Date    Day     Holiday


1 Jan   Fri     New Year's Day

6 Jan   Wed     Armed Forces Day

9 Apr   Sat     Liberation Day

1 May   Sun     Labour Day

14 Jul  Thu     Republic Day

7 Jul   Thu     Eid Al Fitr

8 Jul   Fri     Eid Al Fitr

9 Jul   Sat     Eid Al Fitr

8 Aug   Mon     Ceasefire Day

12 Sep  Mon     Eid Al Adha

13 Sep  Tue     Eid Al Adha

14 Sep  Wed     Eid Al Adha

15 Sep  Thu     Eid Al Adha

3  Oct  Mon     National Day/Independence Day

12 Oct  Wed     Ashura

12 Dec  Mon     Milad Un Nabi(Prophet's Birthday)

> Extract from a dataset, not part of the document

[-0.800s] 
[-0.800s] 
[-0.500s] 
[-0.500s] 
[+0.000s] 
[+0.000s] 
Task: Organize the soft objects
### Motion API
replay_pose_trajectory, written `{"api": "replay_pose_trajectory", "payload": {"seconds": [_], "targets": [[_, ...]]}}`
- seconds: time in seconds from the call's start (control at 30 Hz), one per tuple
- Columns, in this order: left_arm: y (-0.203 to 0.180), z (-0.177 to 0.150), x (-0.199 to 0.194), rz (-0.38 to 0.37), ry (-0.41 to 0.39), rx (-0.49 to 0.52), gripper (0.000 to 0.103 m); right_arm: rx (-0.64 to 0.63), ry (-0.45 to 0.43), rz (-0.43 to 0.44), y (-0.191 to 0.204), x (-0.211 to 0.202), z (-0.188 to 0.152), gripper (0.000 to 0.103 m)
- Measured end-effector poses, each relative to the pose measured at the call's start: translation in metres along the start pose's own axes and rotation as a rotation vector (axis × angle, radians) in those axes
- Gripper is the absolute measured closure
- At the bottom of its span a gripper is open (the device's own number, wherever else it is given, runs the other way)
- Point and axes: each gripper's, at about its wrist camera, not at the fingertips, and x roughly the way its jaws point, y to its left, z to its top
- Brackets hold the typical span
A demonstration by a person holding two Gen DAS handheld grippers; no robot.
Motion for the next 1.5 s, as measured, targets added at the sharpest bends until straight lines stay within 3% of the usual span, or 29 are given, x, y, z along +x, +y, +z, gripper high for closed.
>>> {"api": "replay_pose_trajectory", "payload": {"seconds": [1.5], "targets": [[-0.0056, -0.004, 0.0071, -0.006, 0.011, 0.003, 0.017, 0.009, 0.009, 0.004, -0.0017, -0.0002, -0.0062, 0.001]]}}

25 Dec  Sun     Christmas Day

Doing business in Iraq


Formal courtesies are expected and traditional whenever you meet in Iraq for personal or business reasons. Business cards are routinely exchanged and these are often printed in Arabic and English or in Kurdish and English if you are in Iraqi Kurdistan (the majority of Iraqi Kurds do not read or speak Arabic). Directness and brevity in business meetings can be considered rude; meetings usually begin with a general conversation and many pleasantries which also serve the purpose to assess character of everyone concerned.


Office hours 


Sat-Thurs 0800-1400. Friday is the weekly day of rest when offices tend to be closed. During the month of Ramadan, hours are reduced.




Iraq's economy is dominated by the oil sector, which has traditionally provided over 90% of foreign exchange earnings. The military victory of the US-led coalition in March/April 2003 resulted in the shutdown of much of the economic administrative structure. 


Although a comparatively small amount of capital was damaged during the hostilities, looting, insurgent attacks, and sabotage have undermined efforts to rebuild the economy. These have also prevented Iraq from reaching projected export volumes, but total government revenues have been higher than anticipated due to inflated oil prices. 


In 2005, unemployment stood at 27%. Iraq's economic prospects will depend on the government's ability to control inflation, to implement structural reforms, and to develop the private sector.


GDP  - US$112.8billion (2008).


Main exports


Crude oil, crude materials (excluding fuel), food, and live animals.



Main imports


Food, medicine and manufactured goods.


Main trading partners


USA, Turkey, Syria, Italy and Spain.


Keeping in Touch in Iraq


Mobile phone


Roaming agreements with several international mobile phone companies exist. There is good coverage in major cities.




Internet cafés are springing up across Iraq, especially in Baghdad.




All mail may take several weeks to process and is inadvisable.




There has been a surge of media outlets since the downfall of Saddam Hussein. Hundreds of publications and dozens of radio and TV stations are now available. Newspapers printed in Iraq include Al-Sabah, sponsored by state-run Iraqi Media Network. During Saddam's dictatorship, satellite TV was banned in Iraq, but now is extremely popular especially Al-Aribiya, Al-Jazeera and BBC Arabic Television.